WORK REQUIRED: With the images left out, print all of the records below exactly.

(Data records)

··········

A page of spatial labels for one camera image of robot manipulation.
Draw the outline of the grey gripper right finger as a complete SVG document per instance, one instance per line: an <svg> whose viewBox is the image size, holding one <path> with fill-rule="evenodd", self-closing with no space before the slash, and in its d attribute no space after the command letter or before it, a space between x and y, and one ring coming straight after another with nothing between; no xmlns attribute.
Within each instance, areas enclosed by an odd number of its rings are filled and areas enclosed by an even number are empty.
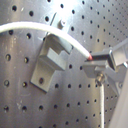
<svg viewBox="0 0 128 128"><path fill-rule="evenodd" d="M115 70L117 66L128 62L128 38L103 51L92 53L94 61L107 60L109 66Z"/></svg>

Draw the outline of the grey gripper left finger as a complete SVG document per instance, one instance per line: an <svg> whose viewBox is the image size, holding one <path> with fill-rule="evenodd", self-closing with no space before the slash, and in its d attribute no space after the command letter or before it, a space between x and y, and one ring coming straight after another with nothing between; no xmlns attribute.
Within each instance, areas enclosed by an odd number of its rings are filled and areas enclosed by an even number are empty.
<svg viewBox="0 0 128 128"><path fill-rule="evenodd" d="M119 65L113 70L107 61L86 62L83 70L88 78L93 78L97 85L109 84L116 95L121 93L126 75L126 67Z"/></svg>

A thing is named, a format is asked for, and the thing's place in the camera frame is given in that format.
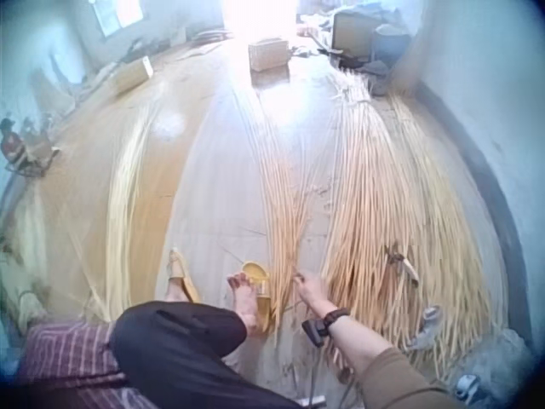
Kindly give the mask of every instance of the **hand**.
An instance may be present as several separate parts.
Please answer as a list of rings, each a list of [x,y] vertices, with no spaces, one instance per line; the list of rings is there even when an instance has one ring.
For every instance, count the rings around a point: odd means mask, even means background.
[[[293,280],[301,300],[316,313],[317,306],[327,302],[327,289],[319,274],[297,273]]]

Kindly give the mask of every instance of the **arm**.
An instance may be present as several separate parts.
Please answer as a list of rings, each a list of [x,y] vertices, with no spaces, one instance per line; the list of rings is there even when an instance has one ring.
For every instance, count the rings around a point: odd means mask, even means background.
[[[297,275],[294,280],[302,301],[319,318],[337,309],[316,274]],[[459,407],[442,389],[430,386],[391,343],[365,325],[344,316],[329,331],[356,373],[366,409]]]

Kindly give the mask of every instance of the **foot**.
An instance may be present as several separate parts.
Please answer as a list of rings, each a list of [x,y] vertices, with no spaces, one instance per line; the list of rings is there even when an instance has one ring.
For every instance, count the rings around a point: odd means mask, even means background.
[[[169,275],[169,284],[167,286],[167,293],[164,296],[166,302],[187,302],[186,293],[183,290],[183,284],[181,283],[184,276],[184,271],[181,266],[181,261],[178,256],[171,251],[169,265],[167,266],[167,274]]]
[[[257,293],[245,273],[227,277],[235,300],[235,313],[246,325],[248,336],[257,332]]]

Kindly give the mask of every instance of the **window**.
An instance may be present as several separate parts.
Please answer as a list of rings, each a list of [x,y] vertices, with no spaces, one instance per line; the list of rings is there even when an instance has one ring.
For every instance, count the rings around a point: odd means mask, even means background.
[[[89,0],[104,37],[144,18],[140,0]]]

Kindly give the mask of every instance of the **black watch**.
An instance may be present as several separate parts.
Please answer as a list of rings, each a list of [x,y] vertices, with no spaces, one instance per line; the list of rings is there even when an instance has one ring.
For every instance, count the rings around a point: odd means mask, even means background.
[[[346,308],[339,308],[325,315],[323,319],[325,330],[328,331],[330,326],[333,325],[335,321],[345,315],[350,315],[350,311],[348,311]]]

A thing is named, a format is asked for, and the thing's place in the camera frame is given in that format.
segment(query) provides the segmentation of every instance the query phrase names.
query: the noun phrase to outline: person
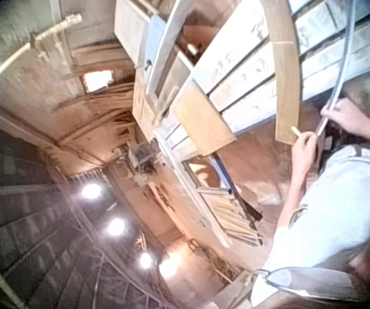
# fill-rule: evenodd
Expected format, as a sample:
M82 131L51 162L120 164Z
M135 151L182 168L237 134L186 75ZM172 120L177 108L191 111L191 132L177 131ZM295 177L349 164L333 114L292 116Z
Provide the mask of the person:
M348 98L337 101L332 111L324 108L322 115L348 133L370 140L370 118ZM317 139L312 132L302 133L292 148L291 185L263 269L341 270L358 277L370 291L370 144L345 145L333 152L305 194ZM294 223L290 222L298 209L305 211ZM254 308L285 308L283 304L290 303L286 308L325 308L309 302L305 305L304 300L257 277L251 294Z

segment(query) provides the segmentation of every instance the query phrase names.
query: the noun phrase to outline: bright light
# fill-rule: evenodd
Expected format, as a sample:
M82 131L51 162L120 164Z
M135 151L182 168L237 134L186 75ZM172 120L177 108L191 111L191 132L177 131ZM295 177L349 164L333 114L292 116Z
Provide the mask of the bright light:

··········

RESPONSE:
A page of spatial labels for one camera image of robot manipulation.
Draw the outline of the grey gripper right finger as a complete SVG document per instance, one instance per line: an <svg> whose viewBox is the image size, holding one <path> with fill-rule="evenodd", self-closing with no space before the slash, and in its d attribute no space after the command letter or before it, a space between x and y, and one ring coming straight after another with nothing between; no xmlns attribute.
Within each instance, areas enclosed by an odd number of its rings are filled and areas enclosed by an even number are empty.
<svg viewBox="0 0 128 128"><path fill-rule="evenodd" d="M115 70L117 66L128 62L128 38L103 51L92 53L94 61L107 60L109 66Z"/></svg>

Draw the outline of the grey gripper left finger as a complete SVG document per instance, one instance per line: an <svg> whose viewBox is the image size, holding one <path> with fill-rule="evenodd", self-closing with no space before the slash, and in its d attribute no space after the command letter or before it, a space between x and y, and one ring coming straight after another with nothing between; no xmlns attribute.
Within each instance, areas enclosed by an odd number of its rings are filled and areas enclosed by an even number are empty.
<svg viewBox="0 0 128 128"><path fill-rule="evenodd" d="M119 65L113 70L107 61L86 62L83 70L88 78L93 78L97 85L109 84L116 95L121 93L126 75L126 67Z"/></svg>

A thing is named, a format is asked for, and the thing's place in the camera frame is given in that format.
Kindly give the mask of every instance of the **hand**.
An instance may be present as several separate parts.
Please answer as a list of rings, each a list of [x,y] vertices, with no spaces, one instance per line; the list of rings is there even when an instance has one ring.
For every instance, count the rings around a point: odd means mask, even means background.
[[[293,280],[301,300],[316,313],[317,306],[327,302],[327,289],[319,274],[297,273]]]

Kindly give the mask of every instance of the **arm**.
An instance may be present as several separate parts.
Please answer as a list of rings, each a list of [x,y] vertices, with no spaces, one instance per line; the list of rings is there even when an instance has one ring.
For every instance, count the rings around a point: odd means mask, even means background.
[[[297,275],[294,280],[302,301],[319,318],[337,309],[316,274]],[[459,407],[442,389],[430,386],[391,343],[365,325],[344,316],[329,331],[356,373],[366,409]]]

Kindly give the mask of every instance of the **foot**.
An instance may be present as several separate parts.
Please answer as a list of rings, each a list of [x,y] vertices, with no spaces, one instance per line; the list of rings is there even when an instance has one ring.
For every instance, count the rings around a point: odd means mask, even means background.
[[[169,275],[169,284],[167,286],[167,293],[164,296],[166,302],[187,302],[186,293],[183,290],[183,284],[181,283],[184,276],[184,271],[181,266],[181,261],[178,256],[171,251],[169,265],[167,266],[167,274]]]
[[[257,293],[245,273],[227,277],[235,300],[235,313],[246,325],[248,336],[257,332]]]

Kindly give the mask of every instance of the **window**.
An instance may be present as several separate parts.
Please answer as a list of rings, each a list of [x,y] vertices, with no spaces, one instance per line; the list of rings is there even when an instance has one ring.
For every instance, count the rings around a point: odd means mask, even means background.
[[[89,0],[104,37],[144,18],[140,0]]]

Kindly give the mask of every instance of the **black watch**.
An instance may be present as several separate parts.
Please answer as a list of rings, each a list of [x,y] vertices, with no spaces, one instance per line; the list of rings is there even when an instance has one ring.
For every instance, count the rings around a point: odd means mask, even means background.
[[[346,308],[339,308],[325,315],[323,319],[325,330],[328,331],[330,326],[333,325],[335,321],[345,315],[350,315],[350,311],[348,311]]]

A thing is named, a format is asked for, and the thing's place in the camera frame is given in that format.
segment(query) provides the segmentation of every instance the query phrase names.
query: the noun phrase to outline: person
# fill-rule: evenodd
Expected format, as a sample:
M82 131L51 162L120 164Z
M135 151L182 168L237 134L186 75ZM172 120L177 108L191 111L191 132L177 131ZM295 177L349 164L333 114L292 116Z
Provide the mask of the person:
M348 98L337 101L332 111L324 108L322 115L348 133L370 140L370 118ZM317 139L312 132L302 133L292 148L291 185L263 269L341 270L358 277L370 291L370 144L345 145L333 152L305 194ZM294 223L290 222L298 209L305 211ZM254 308L285 308L283 304L290 303L286 308L325 308L309 302L305 305L304 300L257 277L251 294Z

segment(query) provides the segmentation of every instance the query phrase names.
query: the noun phrase to outline: bright light
# fill-rule: evenodd
Expected format, as a sample:
M82 131L51 162L120 164Z
M135 151L182 168L237 134L186 75ZM172 120L177 108L191 111L191 132L177 131ZM295 177L349 164L333 114L292 116Z
Provide the mask of the bright light:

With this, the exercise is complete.